Assignment -
Under this line is a listing; return exactly the lines starting at the one with "x=403 y=107" and running down to the one with "For quality-assurance purposes, verify whether the purple left", and leave out its pictures.

* * * * * * * * *

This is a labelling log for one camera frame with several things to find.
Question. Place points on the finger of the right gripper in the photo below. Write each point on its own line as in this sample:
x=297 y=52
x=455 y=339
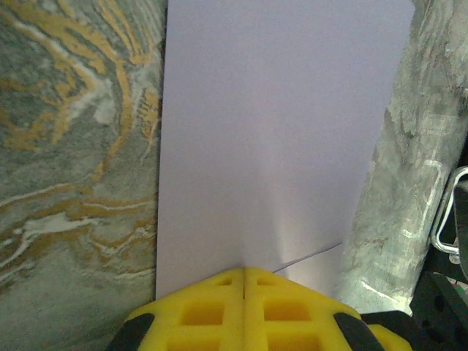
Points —
x=391 y=336

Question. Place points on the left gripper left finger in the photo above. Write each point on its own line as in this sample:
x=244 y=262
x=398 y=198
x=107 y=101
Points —
x=204 y=314

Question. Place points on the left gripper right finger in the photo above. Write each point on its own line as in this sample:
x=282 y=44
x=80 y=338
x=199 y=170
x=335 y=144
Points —
x=285 y=314

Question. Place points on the purple paper sheet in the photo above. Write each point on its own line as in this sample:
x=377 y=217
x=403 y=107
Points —
x=274 y=128

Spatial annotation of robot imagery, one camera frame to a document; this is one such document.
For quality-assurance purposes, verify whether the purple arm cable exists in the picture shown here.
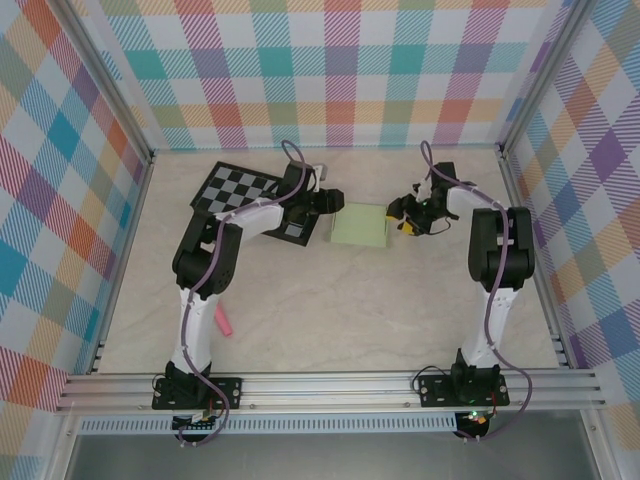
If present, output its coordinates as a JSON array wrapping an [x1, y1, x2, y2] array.
[[419, 139, 534, 444], [177, 139, 321, 446]]

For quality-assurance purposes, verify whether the aluminium frame side rail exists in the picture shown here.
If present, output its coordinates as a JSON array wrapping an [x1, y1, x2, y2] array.
[[499, 149, 571, 371], [87, 152, 155, 375]]

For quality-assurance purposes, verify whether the pink marker pen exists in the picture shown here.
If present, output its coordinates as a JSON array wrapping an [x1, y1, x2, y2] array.
[[214, 304, 235, 337]]

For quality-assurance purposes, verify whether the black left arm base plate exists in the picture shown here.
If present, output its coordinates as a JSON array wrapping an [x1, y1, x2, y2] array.
[[151, 373, 245, 412]]

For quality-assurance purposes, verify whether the aluminium frame cross rail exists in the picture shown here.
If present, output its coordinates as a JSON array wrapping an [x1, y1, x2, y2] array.
[[54, 369, 609, 414]]

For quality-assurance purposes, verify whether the black and grey chessboard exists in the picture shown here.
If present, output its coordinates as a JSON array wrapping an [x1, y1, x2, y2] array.
[[188, 160, 321, 249]]

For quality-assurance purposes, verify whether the light green paper box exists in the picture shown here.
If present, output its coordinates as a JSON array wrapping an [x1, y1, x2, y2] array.
[[327, 201, 391, 250]]

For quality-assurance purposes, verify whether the small electronics board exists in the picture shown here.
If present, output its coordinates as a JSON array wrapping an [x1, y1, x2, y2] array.
[[172, 410, 222, 432], [459, 408, 494, 430]]

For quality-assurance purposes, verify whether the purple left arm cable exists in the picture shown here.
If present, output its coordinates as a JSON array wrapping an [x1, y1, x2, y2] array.
[[177, 139, 321, 446]]

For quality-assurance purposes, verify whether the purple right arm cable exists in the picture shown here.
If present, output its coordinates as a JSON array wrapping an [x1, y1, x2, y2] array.
[[419, 139, 534, 444]]

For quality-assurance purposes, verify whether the aluminium frame post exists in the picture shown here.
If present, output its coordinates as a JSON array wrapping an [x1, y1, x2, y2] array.
[[498, 0, 599, 161], [58, 0, 154, 165]]

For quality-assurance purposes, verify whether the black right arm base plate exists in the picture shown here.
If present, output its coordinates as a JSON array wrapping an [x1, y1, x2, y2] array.
[[417, 373, 510, 409]]

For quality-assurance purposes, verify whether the perforated metal cable tray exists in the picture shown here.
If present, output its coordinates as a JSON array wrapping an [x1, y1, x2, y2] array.
[[79, 417, 459, 435]]

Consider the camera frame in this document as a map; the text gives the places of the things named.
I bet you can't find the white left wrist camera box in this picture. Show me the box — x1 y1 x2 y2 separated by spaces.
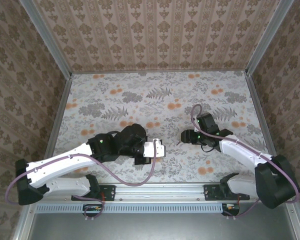
143 138 166 159

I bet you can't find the grey slotted cable duct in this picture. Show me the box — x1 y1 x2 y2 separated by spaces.
35 202 224 215

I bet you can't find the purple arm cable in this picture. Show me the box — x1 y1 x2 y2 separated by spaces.
191 103 300 221
5 139 159 222

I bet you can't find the aluminium frame post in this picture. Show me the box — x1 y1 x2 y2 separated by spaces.
245 0 295 77
18 0 73 79

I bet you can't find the aluminium frame side rail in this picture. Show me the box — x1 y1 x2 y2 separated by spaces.
245 73 300 240
11 74 73 240

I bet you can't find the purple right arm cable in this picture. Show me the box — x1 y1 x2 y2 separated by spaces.
191 103 300 221

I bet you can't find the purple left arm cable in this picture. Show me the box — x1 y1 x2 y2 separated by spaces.
5 139 159 222

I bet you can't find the black controller box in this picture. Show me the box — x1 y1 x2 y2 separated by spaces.
221 202 241 217
82 203 103 217

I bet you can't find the floral printed tablecloth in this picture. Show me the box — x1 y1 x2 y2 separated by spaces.
53 70 277 183

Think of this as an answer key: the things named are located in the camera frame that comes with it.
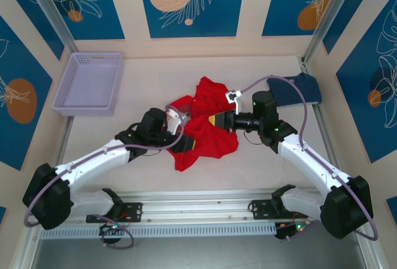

* * * * * * * * *

Exercise response -
x=403 y=107
Points —
x=274 y=128

Spatial annotation of robot imagery, one camera frame to a document; this is one such document.
For quality-assurance purposes, verify whether the purple arm cable exists in the picture shown here.
If present, output its coordinates as a JSON array wrapping an [x1, y1, x2, y2] array.
[[419, 139, 534, 444], [177, 139, 321, 446]]

For quality-assurance purposes, verify whether the aluminium frame side rail exists in the picture shown here.
If present, output its coordinates as a JSON array wrapping an [x1, y1, x2, y2] array.
[[499, 149, 571, 371], [87, 152, 155, 375]]

For quality-assurance purposes, verify whether the pink marker pen exists in the picture shown here.
If present, output its coordinates as a JSON array wrapping an [x1, y1, x2, y2] array.
[[214, 304, 235, 337]]

For quality-assurance purposes, verify whether the black left arm base plate exists in the picture shown here.
If present, output its coordinates as a JSON array wrapping an [x1, y1, x2, y2] array.
[[151, 373, 245, 412]]

For quality-assurance purposes, verify whether the aluminium frame cross rail exists in the picture shown here.
If present, output its coordinates as a JSON array wrapping an [x1, y1, x2, y2] array.
[[54, 369, 609, 414]]

For quality-assurance purposes, verify whether the black and grey chessboard exists in the picture shown here.
If present, output its coordinates as a JSON array wrapping an [x1, y1, x2, y2] array.
[[188, 160, 321, 249]]

For quality-assurance purposes, verify whether the light green paper box exists in the picture shown here.
If present, output its coordinates as a JSON array wrapping an [x1, y1, x2, y2] array.
[[327, 201, 391, 250]]

For quality-assurance purposes, verify whether the small electronics board exists in the picture shown here.
If present, output its coordinates as a JSON array wrapping an [x1, y1, x2, y2] array.
[[172, 410, 222, 432], [459, 408, 494, 430]]

For quality-assurance purposes, verify whether the purple left arm cable exists in the picture shown here.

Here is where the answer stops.